Un projet d'accord de paix entre l'Iran et les États-Unis semble toujours sur la table, en dépit des bombardements américains contre des cibles iraniennes. Le ministère iranien des Affaires étrangères a qualifié l'attaque américaine – visant des lanceurs de missiles et des opérations de minage dans le détroit d'Ormuz – d'« acte de mauvaise foi » et de « violation définitive du cessez-le-feu », mais n'a pas annoncé de retrait des pourparlers qui se poursuivent sous la médiation conjointe du Pakistan et du Qatar.

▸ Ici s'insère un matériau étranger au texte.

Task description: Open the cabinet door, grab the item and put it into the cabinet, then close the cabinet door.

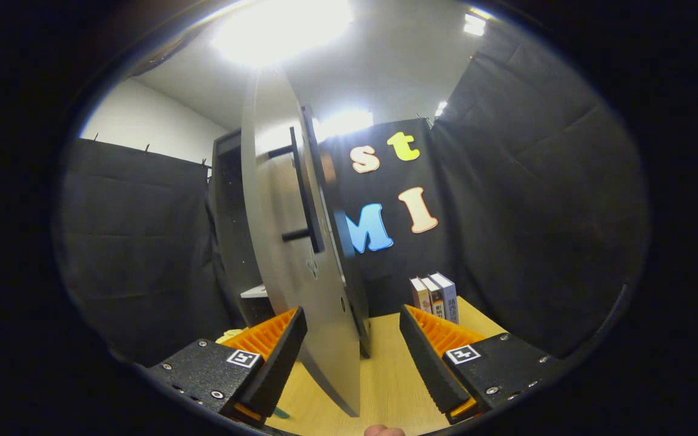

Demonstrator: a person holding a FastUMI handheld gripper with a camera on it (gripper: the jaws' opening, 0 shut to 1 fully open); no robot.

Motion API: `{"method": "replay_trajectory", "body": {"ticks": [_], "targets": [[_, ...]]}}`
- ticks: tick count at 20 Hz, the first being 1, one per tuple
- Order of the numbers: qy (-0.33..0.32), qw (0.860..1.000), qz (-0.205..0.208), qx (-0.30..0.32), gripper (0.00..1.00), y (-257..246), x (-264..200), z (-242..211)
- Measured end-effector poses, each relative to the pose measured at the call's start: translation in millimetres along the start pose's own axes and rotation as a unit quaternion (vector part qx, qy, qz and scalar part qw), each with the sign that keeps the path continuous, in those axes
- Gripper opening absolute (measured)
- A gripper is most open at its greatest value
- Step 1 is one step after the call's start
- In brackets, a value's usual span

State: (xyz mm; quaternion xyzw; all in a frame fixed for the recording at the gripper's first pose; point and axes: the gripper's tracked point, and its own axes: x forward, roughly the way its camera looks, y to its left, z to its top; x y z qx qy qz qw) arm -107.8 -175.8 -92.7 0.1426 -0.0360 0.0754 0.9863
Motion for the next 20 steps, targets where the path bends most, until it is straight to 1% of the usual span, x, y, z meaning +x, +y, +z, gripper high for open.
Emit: {"method": "replay_trajectory", "body": {"ticks": [2, 4, 8, 10, 12, 13, 15, 20], "targets": [[0.021, 0.999, -0.023, -0.015, 0.95, 2.4, -14.0, -40.3], [0.030, 0.999, -0.032, -0.028, 0.95, 19.2, -23.2, -81.0], [0.080, 0.996, -0.017, -0.039, 0.95, 75.0, -35.1, -189.3], [0.112, 0.992, 0.001, -0.052, 0.95, 109.4, -36.7, -239.0], [0.120, 0.991, 0.013, -0.067, 0.95, 134.0, -24.0, -271.2], [0.126, 0.989, 0.012, -0.070, 0.96, 143.1, -15.2, -287.7], [0.142, 0.988, 0.011, -0.062, 0.96, 158.6, -0.2, -313.0], [0.142, 0.988, -0.003, -0.058, 0.96, 172.0, 34.0, -342.8]]}}
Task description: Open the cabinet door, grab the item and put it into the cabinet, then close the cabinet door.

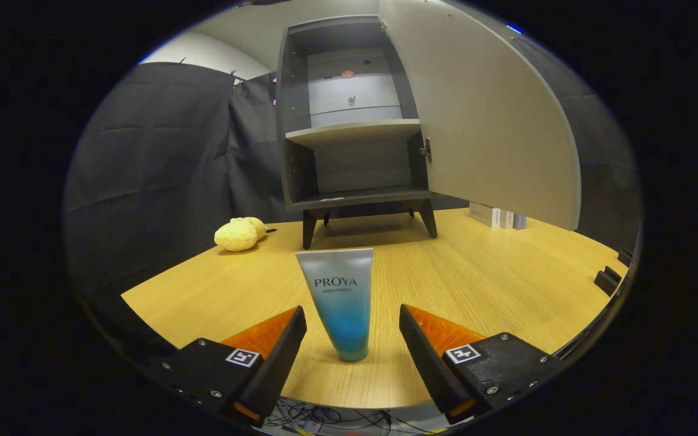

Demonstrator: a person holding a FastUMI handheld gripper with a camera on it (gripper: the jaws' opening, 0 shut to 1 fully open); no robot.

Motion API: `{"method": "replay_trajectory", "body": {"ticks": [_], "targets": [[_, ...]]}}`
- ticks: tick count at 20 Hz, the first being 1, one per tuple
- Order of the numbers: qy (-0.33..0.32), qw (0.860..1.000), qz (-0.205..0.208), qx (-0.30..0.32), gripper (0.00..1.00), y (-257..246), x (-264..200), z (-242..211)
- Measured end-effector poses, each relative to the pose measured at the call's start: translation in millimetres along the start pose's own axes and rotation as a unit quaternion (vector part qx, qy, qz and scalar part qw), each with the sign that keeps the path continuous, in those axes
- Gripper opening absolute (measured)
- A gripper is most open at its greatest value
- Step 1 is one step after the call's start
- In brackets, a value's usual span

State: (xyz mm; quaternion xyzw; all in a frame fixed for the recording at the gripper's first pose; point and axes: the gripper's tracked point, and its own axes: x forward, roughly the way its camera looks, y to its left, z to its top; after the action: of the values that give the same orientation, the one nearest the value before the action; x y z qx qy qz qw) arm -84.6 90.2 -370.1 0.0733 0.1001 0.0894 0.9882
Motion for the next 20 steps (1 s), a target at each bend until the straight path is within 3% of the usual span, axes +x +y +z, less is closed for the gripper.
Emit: {"method": "replay_trajectory", "body": {"ticks": [1, 3, 4, 5, 11, 20], "targets": [[0.005, 1.000, -0.002, 0.002, 0.95, 1.5, 5.3, -3.9], [0.021, 1.000, -0.004, 0.002, 0.79, 4.8, 10.4, -10.4], [0.020, 1.000, -0.008, 0.001, 0.61, 3.6, 11.9, -8.5], [0.022, 1.000, -0.009, -0.005, 0.50, 3.4, 11.1, -10.9], [0.039, 0.999, 0.009, -0.022, 0.47, 15.8, 4.9, 7.5], [0.000, 0.999, 0.002, -0.032, 0.47, 18.2, -1.4, 145.2]]}}
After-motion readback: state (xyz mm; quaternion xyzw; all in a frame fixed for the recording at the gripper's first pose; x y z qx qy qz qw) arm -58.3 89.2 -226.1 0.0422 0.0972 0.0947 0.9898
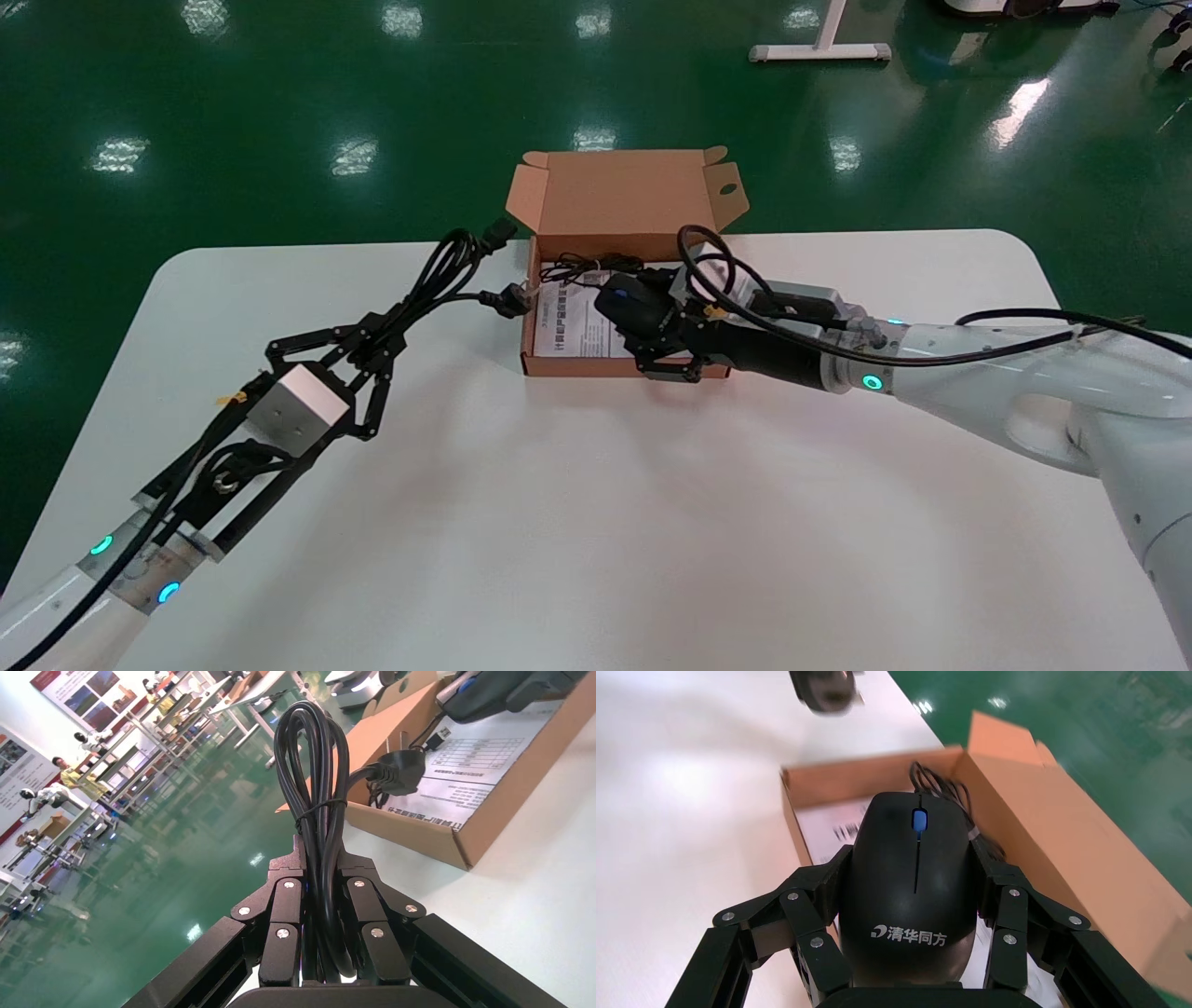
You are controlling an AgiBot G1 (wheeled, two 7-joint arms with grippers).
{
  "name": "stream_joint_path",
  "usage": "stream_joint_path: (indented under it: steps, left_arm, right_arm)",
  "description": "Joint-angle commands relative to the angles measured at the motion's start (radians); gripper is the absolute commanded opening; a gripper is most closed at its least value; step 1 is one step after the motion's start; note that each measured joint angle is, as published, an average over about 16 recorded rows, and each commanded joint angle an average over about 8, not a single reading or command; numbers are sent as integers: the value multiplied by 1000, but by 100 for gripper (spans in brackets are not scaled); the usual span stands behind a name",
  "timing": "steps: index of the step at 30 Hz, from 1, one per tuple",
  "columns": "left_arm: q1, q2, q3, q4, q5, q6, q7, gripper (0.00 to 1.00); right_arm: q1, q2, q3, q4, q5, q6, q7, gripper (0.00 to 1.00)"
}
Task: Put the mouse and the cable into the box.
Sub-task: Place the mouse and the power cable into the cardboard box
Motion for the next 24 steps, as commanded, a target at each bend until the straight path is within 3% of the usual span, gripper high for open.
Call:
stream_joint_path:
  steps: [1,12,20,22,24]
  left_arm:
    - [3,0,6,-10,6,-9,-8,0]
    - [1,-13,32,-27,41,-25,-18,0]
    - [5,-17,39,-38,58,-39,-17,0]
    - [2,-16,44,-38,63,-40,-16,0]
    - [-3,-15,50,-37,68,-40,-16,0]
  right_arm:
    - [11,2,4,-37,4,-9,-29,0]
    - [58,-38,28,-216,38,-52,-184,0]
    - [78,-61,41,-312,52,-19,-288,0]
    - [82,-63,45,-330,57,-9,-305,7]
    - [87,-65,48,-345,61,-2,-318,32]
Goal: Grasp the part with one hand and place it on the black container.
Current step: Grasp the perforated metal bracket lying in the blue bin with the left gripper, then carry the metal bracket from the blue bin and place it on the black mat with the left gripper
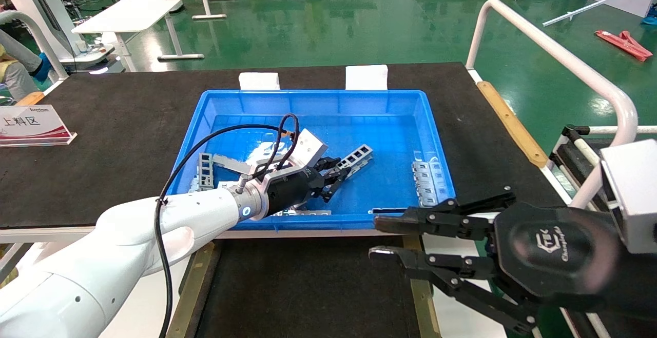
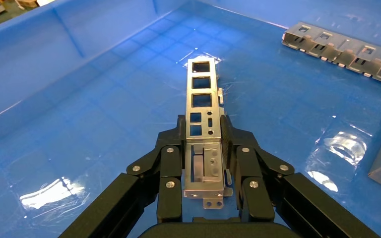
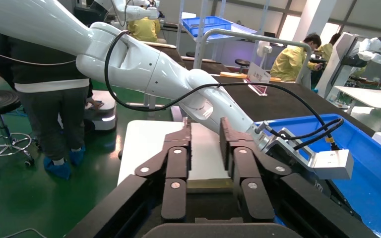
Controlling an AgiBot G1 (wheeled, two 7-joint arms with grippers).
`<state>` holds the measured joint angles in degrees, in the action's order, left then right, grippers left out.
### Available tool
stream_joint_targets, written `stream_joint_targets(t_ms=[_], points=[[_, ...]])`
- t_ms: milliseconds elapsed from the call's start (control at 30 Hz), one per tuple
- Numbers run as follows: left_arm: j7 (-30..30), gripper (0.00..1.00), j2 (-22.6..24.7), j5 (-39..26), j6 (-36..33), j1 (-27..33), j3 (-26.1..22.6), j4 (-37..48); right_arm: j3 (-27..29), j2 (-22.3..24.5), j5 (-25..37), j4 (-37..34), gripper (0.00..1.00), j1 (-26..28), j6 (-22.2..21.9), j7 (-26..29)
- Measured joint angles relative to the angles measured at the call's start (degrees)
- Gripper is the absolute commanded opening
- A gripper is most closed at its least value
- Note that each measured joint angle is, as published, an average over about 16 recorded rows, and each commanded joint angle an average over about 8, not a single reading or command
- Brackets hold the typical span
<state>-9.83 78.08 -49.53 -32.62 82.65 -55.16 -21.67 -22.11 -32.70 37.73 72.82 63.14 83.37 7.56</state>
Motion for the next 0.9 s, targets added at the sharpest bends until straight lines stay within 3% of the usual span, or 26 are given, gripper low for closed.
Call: stream_joint_targets(t_ms=[300,500,900], points=[[-1.6,0.0,-0.4,4.0,-1.9,1.2,-0.4,0.7,0.0,0.0,0.0,0.0,0.0,0.0,0.0,0.0],[-3.7,0.0,-2.0,7.2,-7.3,2.2,0.8,0.6,0.0,0.0,0.0,0.0,0.0,0.0,0.0,0.0],[-4.4,0.0,-12.2,12.2,-24.5,1.2,3.1,-8.9,0.0,0.0,0.0,0.0,0.0,0.0,0.0,0.0]])
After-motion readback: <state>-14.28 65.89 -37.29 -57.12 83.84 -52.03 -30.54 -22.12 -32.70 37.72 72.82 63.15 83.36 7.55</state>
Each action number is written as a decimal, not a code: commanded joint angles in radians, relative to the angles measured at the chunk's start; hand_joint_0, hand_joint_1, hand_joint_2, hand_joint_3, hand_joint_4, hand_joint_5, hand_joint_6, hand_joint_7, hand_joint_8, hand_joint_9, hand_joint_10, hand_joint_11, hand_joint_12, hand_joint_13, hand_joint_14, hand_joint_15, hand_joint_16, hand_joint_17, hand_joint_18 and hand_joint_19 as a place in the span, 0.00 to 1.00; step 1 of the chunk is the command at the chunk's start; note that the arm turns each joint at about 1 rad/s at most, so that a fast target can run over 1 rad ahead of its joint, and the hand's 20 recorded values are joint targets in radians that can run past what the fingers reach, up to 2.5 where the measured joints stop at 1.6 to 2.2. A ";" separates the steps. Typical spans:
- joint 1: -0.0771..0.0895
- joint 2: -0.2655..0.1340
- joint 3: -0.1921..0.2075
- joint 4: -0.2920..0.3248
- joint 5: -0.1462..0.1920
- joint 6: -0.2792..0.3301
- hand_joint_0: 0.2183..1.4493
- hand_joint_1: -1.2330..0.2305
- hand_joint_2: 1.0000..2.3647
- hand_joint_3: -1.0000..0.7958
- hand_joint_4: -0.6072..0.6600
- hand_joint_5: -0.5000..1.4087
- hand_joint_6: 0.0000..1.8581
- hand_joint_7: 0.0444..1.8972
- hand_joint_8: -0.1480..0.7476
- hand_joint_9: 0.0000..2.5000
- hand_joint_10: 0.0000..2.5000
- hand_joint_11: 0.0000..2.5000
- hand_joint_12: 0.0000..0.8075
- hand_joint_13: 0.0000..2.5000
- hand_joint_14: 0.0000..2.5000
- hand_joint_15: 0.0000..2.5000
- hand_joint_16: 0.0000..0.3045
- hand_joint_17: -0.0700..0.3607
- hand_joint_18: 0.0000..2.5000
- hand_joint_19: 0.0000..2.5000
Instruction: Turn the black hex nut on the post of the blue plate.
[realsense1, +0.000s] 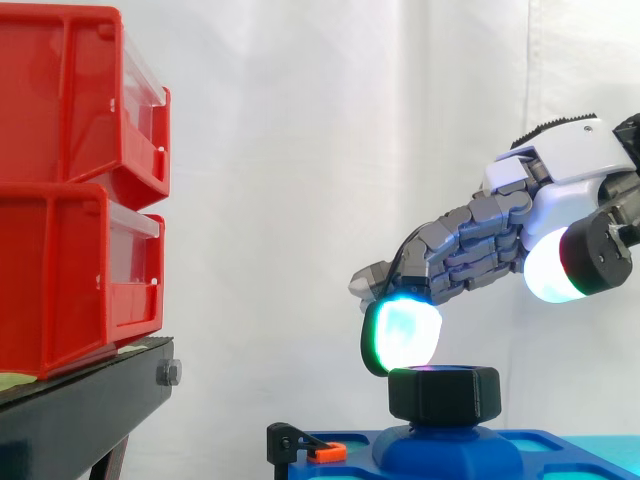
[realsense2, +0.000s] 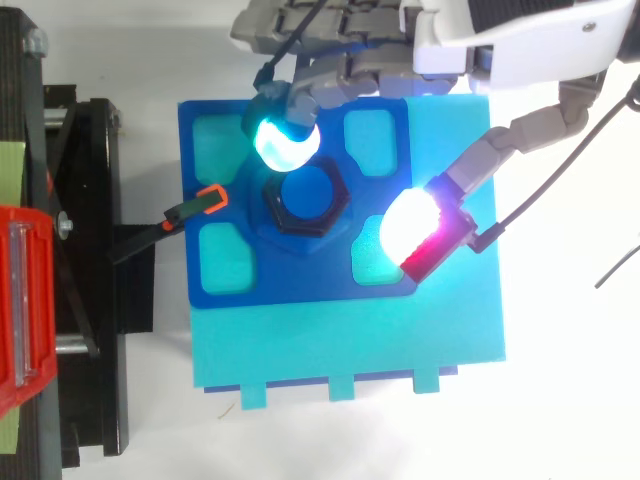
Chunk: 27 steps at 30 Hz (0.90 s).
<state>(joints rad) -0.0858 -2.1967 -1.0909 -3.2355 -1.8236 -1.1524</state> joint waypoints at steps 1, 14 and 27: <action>0.000 0.000 0.000 -0.015 0.000 -0.001 0.18 0.53 0.00 0.28 0.65 0.14 0.27 0.44 0.35 0.00 0.00 0.00 0.37 0.00 0.00 0.00 0.14 0.39 0.00 0.00; 0.005 0.025 -0.001 -0.059 0.000 -0.016 0.19 0.53 0.00 0.28 0.65 0.14 0.27 0.44 0.35 0.00 0.00 0.00 0.37 0.00 0.00 0.00 0.14 0.39 0.00 0.00; 0.011 0.043 -0.001 -0.124 0.000 -0.043 0.19 0.53 0.00 0.28 0.65 0.14 0.27 0.43 0.35 0.00 0.00 0.00 0.37 0.00 0.00 0.00 0.14 0.39 0.00 0.00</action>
<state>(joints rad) -0.0768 -2.1563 -1.0921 -3.3455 -1.8245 -1.1871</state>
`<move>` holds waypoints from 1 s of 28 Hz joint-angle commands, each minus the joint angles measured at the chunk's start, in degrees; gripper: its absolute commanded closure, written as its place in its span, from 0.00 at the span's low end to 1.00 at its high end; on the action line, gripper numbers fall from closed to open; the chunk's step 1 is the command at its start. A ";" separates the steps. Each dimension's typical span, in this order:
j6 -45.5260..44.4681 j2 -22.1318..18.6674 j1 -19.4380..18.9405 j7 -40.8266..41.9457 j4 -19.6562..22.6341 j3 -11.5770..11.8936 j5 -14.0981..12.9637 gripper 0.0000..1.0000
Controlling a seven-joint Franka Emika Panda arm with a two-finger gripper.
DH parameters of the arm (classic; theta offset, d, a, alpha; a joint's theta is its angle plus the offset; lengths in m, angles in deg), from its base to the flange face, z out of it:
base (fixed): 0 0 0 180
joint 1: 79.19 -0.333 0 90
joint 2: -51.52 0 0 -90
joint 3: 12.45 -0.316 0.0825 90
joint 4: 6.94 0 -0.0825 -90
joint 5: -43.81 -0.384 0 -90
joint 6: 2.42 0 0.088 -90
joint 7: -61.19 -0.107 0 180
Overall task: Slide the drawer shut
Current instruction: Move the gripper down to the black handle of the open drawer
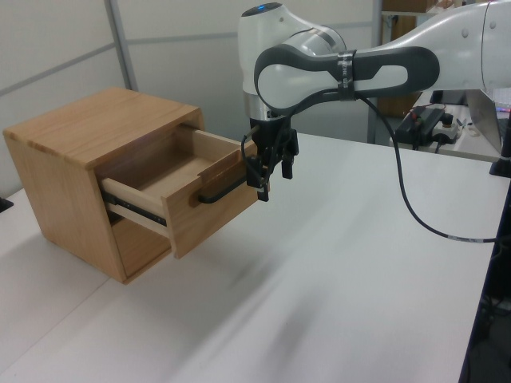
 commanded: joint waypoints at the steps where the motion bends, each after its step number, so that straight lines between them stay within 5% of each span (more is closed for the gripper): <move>1: 0.25 0.41 -0.80 -1.20 -0.17 -0.09 -0.24 0.00; 2: 0.25 0.51 -0.81 -1.20 -0.17 -0.09 -0.25 0.04; 4: 0.25 0.51 -0.89 -1.11 -0.17 -0.09 -0.25 0.28; 5: 0.25 0.51 -0.89 -1.20 -0.17 -0.09 -0.33 0.55; 8: 0.34 0.60 -0.81 -1.20 -0.17 -0.17 -0.68 0.99; 20: 2.97 3.75 -0.81 -1.11 -0.35 -0.18 -1.56 1.00; 28: 3.59 7.71 -0.89 -1.81 -4.56 -0.18 -1.57 1.00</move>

Quatre soldats iraniens tués
L'armée iranienne n'a annoncé aucune représaille spécifique, ce qui suggère qu'elle ne souhaite pas que cette attaque – qui a coûté la vie à quatre soldats iraniens – perturbe les dernières étapes délicates menant à un accord qu'elle entend conclure. Les frappes américaines visaient des batteries de missiles et des opérations de pose de mines dans le détroit d'Ormuz, une voie maritime essentielle pour le transport pétrolier.
Une position contrastée
Alors que Téhéran condamne fermement l'action américaine, qualifiée de « mauvaise foi », le fait de ne pas se retirer des négociations indique une volonté de privilégier la voie diplomatique. Les discussions, entrées dans une phase décisive, sont menées sous l'égide du Pakistan et du Qatar, deux médiateurs qui tentent de rapprocher les positions des deux parties. L'Iran a également réaffirmé qu'il ne laisserait pas l'agression sans réponse, mais sans préciser la forme que pourrait prendre cette réponse.
Le contexte régional
Ces frappes surviennent dans un climat de tensions accrues autour du détroit d'Ormuz, que les États-Unis accusent Téhéran de miner pour entraver le trafic maritime. De son côté, l'Iran dénonce une violation du cessez-le-feu en vigueur, tandis que les négociations de paix n'ont pas encore abouti à un accord définitif. La communauté internationale suit de près cette escalade, alors que les deux camps semblent osciller entre confrontation militaire et recherche d'une solution négociée.